Why Embedded Domain Specific Assistants Are Better, Faster, and Cheaper
Back in January, I wrote about voice assistants going embedded and how a variety of initiatives could help that movement. Now I’d like to talk more about Embedded Domain-Specific Assistants (EDSA)(if you have a better acronym than DSEA or EDSA, please let me know on Twitter). In fact, I want to let you in on something. EDSA cost less, are more private, respond faster, are easier to install, and are more reliable and accurate than a cloud-based voice assistant.
All of these are well-understood advantages. Better privacy More private because your personal information doesn’t need to be saved and, even if it is, it never leaves your product, meaning data can’t be harvested. Faster response times are possible because no data connection is needed, and it’s more reliable because no internet connection is required to make it work. An embedded assistant can work right out of the box. Nothing to download, no app required for your phone, no wifi hookups, or external devices needed. It’s much simpler and little installation is needed, just plug it in and it works.

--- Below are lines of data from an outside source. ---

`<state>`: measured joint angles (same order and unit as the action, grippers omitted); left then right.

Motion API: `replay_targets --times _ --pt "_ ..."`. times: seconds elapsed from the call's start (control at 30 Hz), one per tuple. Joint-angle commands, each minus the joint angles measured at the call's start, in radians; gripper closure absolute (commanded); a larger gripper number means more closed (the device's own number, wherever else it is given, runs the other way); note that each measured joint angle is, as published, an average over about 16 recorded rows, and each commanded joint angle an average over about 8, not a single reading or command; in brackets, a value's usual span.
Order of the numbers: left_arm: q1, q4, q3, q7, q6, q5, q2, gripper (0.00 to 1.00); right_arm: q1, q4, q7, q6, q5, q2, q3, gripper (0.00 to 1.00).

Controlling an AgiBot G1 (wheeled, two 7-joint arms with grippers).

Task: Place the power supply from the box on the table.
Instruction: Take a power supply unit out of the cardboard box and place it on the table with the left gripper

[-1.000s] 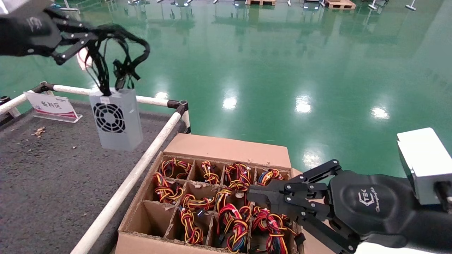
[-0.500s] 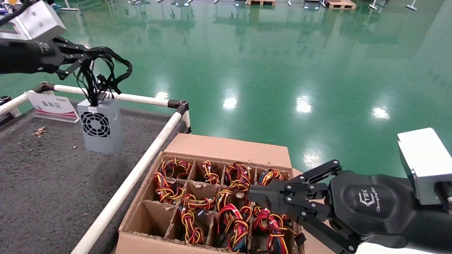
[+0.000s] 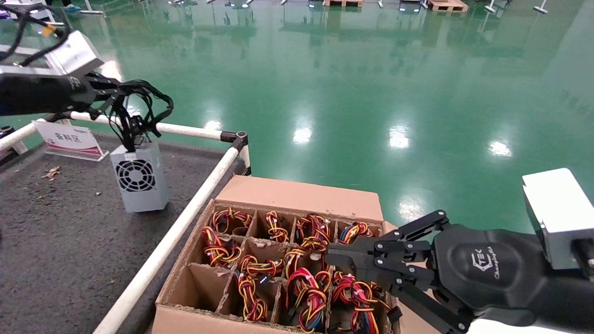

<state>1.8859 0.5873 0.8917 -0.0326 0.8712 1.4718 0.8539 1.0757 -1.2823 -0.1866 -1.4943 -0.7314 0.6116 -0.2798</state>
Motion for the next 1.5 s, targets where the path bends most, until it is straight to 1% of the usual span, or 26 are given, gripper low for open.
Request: replay_targets --times 0.03,0.43,0.7,1.13,1.5 --pt "-0.003 -0.021 0.008 0.016 -0.013 -0.011 0.01 1.0 0.0 0.0 0.0 0.0 0.0 0.0 0.0 1.0" --pt "-0.01 -0.089 0.054 0.083 -0.069 -0.088 0.059 1.0 0.0 0.0 0.0 0.0 0.0 0.0 0.0 1.0" --pt "0.009 -0.141 0.072 0.12 -0.099 -0.116 0.088 1.0 0.0 0.0 0.0 0.0 0.0 0.0 0.0 1.0" --pt "0.057 -0.228 0.08 0.18 -0.115 -0.148 0.134 1.0 0.0 0.0 0.0 0.0 0.0 0.0 0.0 1.0" --pt "0.048 -0.285 0.079 0.23 -0.108 -0.169 0.159 1.0 0.0 0.0 0.0 0.0 0.0 0.0 0.0 1.0"
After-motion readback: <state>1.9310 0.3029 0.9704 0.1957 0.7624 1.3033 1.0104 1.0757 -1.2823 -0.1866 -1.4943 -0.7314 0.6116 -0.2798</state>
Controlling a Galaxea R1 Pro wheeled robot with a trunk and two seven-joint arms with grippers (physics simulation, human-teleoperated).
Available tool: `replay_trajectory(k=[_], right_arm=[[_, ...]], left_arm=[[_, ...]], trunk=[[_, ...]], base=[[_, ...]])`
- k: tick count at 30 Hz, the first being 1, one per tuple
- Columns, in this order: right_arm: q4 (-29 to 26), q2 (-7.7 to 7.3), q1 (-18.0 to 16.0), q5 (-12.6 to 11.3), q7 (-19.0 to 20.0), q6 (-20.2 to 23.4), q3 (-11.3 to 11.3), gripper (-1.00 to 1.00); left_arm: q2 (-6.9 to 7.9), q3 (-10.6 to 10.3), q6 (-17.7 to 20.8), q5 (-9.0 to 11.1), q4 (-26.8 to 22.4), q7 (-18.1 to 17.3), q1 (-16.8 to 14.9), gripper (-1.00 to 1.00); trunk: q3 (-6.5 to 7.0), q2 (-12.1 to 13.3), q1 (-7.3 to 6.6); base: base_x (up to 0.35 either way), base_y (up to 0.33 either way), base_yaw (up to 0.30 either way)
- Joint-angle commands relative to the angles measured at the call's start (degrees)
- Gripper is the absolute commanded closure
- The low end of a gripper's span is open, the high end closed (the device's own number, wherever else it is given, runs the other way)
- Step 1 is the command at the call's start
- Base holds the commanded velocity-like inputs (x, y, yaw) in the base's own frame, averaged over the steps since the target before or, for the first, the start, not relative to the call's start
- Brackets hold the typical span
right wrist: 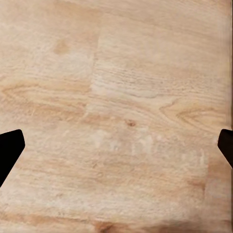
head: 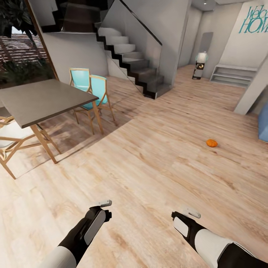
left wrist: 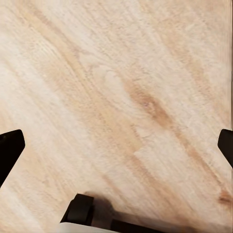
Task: Place each of the two pumpkins and all three candles from the living room inside a cabinet in the living room (use any cabinet), then make sure every cabinet is closed, and position the cauldron so it is next to a table in the living room.
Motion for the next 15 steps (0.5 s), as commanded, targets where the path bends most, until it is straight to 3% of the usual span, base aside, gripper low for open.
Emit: replay_trajectory(k=[1, 15], right_arm=[[0.0, 0.0, 0.0, -0.5, -0.3, -0.1, 0.5, -1.0], [0.0, 0.0, 0.0, -0.5, -0.2, -0.1, 0.5, -1.0]], left_arm=[[0.04, -0.2, 0.0, 0.6, -0.1, 0.6, 0.0, -1.0], [0.04, -0.2, 0.0, 0.6, -0.1, 0.6, 0.0, -1.0]], trunk=[[-0.09, 0.0, 0.0], [-0.74, 0.0, 0.0]], base=[[0.0, 0.0, -0.247], [0.0, 0.0, -0.247]])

Cloud-based speech recognizers can take advantage of more data and virtually unlimited size limitations. Adapting on devices to individual voices can help level the playing field between embedded voice assistants and cloud-based voice assistants. But where the magic really starts to come in is being Domain Specific. The Google Assistant, Siri, Alexa and other cloud assistants are trying to do everything. They use domain-based expertise to become good at certain functions. Like when Alexa came out She was very good at music and setting timers but not a lot else, then quickly domains were added for cooking, math, general Q&A, and she got better and better. Each of these domains might be very good, but choosing which domain should answer might not be so easy. A great example is a recent review of an Amazon smart oven:
“There is a button to air fryer items with exactly five menu choices. When I asked Alexa to connect to my device and air fryer chicken legs, she replied, “chickens have two legs.” There is no way to set a temperature on the air fryer”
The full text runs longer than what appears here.